Your answer should consist of every line from the records that holds the string "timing".

(Data excerpts)
• • • • •

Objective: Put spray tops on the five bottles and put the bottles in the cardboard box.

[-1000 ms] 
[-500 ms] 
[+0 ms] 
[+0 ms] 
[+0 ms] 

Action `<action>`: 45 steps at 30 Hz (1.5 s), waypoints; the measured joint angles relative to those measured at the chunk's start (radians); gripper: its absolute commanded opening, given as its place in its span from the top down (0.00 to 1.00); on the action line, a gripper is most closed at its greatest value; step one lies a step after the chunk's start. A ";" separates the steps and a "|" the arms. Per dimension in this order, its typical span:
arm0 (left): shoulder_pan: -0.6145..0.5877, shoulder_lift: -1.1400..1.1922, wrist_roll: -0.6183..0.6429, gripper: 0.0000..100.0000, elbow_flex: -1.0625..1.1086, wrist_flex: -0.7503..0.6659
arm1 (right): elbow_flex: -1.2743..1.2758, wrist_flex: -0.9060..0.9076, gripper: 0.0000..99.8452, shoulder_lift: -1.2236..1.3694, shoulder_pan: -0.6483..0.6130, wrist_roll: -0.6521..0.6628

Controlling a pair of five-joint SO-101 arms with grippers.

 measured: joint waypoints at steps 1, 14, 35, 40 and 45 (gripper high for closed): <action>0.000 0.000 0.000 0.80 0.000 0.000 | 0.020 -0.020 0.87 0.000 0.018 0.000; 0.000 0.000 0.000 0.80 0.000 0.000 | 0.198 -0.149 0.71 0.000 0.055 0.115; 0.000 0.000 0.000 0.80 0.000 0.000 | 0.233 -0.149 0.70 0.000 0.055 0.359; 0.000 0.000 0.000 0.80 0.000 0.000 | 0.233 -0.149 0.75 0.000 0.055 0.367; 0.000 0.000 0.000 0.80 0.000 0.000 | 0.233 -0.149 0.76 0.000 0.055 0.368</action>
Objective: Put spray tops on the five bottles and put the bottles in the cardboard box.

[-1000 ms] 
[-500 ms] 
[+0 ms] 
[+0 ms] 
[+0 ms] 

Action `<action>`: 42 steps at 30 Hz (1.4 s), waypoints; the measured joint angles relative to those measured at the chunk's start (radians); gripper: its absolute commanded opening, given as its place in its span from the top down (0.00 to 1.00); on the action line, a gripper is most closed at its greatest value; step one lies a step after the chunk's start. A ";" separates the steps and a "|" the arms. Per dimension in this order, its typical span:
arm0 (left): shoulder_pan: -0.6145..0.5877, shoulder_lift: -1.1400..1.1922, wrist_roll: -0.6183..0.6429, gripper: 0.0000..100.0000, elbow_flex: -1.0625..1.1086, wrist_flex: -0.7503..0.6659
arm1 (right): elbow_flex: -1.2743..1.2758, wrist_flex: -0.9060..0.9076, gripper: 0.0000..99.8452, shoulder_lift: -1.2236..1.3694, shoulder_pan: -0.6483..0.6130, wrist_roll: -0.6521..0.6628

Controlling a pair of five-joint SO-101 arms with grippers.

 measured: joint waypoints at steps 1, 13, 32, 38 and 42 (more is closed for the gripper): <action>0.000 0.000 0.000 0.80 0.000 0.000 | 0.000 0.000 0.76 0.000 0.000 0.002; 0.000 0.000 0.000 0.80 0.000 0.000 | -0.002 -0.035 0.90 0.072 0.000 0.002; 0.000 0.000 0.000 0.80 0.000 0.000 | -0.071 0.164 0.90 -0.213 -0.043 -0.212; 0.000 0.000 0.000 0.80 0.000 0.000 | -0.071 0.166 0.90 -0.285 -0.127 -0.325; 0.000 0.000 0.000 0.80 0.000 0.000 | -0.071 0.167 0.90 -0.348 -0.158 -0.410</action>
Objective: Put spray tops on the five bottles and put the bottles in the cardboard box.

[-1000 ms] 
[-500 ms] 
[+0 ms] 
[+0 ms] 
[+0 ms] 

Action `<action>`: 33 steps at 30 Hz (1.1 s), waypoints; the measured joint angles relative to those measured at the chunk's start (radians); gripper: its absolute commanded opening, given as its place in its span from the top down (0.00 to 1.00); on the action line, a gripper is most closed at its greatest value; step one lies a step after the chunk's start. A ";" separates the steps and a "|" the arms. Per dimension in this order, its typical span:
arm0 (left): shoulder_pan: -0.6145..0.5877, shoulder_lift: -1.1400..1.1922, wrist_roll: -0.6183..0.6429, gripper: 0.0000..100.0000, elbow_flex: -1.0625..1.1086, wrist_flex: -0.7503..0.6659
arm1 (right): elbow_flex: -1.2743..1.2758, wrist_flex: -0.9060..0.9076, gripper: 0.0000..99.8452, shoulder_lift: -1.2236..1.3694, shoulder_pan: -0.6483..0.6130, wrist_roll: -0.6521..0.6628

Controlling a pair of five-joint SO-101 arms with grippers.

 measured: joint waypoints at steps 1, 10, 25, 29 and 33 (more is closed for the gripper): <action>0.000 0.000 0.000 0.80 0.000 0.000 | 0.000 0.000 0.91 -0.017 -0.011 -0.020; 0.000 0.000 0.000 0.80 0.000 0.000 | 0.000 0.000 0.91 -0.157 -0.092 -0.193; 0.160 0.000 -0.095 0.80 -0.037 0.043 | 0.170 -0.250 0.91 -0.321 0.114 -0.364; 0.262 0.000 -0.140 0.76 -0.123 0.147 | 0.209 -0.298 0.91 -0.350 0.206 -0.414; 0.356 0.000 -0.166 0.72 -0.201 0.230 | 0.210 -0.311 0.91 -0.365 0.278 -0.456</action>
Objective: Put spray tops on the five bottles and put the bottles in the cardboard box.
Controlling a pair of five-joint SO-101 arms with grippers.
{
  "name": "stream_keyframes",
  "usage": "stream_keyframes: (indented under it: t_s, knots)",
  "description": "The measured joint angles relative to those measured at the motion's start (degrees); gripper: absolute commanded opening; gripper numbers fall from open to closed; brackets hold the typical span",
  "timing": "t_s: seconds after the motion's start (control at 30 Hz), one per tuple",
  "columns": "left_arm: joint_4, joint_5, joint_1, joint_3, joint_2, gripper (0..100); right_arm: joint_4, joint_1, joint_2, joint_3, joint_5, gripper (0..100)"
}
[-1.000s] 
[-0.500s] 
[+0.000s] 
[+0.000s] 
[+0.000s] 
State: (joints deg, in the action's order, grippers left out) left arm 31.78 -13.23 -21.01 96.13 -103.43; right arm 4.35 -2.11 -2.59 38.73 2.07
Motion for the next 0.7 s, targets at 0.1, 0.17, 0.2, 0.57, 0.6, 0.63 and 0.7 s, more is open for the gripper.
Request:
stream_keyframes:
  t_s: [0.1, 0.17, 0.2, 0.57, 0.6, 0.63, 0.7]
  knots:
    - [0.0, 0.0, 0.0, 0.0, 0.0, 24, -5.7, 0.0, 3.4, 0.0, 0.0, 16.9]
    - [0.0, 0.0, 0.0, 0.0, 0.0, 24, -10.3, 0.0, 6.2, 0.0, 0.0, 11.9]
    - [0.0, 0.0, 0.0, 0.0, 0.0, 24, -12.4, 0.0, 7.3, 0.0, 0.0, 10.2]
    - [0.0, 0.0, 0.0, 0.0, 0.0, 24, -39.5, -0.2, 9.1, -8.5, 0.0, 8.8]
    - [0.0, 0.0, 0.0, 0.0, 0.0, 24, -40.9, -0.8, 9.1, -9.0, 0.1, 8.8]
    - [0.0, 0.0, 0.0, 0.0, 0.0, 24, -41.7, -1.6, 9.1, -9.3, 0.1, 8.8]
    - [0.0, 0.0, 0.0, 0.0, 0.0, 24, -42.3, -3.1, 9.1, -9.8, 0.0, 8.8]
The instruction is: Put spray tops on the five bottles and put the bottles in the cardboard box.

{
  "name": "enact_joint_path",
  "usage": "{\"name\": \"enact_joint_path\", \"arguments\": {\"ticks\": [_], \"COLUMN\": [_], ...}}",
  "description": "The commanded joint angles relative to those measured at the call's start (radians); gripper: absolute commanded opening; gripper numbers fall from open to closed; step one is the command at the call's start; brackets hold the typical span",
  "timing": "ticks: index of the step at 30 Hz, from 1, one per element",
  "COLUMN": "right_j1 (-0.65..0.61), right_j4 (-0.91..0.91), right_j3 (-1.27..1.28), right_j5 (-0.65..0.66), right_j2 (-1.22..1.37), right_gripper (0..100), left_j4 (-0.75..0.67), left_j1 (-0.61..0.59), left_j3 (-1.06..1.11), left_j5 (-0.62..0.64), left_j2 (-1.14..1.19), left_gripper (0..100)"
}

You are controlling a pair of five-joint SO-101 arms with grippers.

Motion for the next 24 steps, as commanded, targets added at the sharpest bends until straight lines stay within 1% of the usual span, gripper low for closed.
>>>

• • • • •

## SOLUTION TO THE EXERCISE
  "timing": "t_s: seconds after the motion's start (control at 30 Hz), one per tuple",
  "timing": "ticks: index of the step at 30 Hz, from 1, one per element",

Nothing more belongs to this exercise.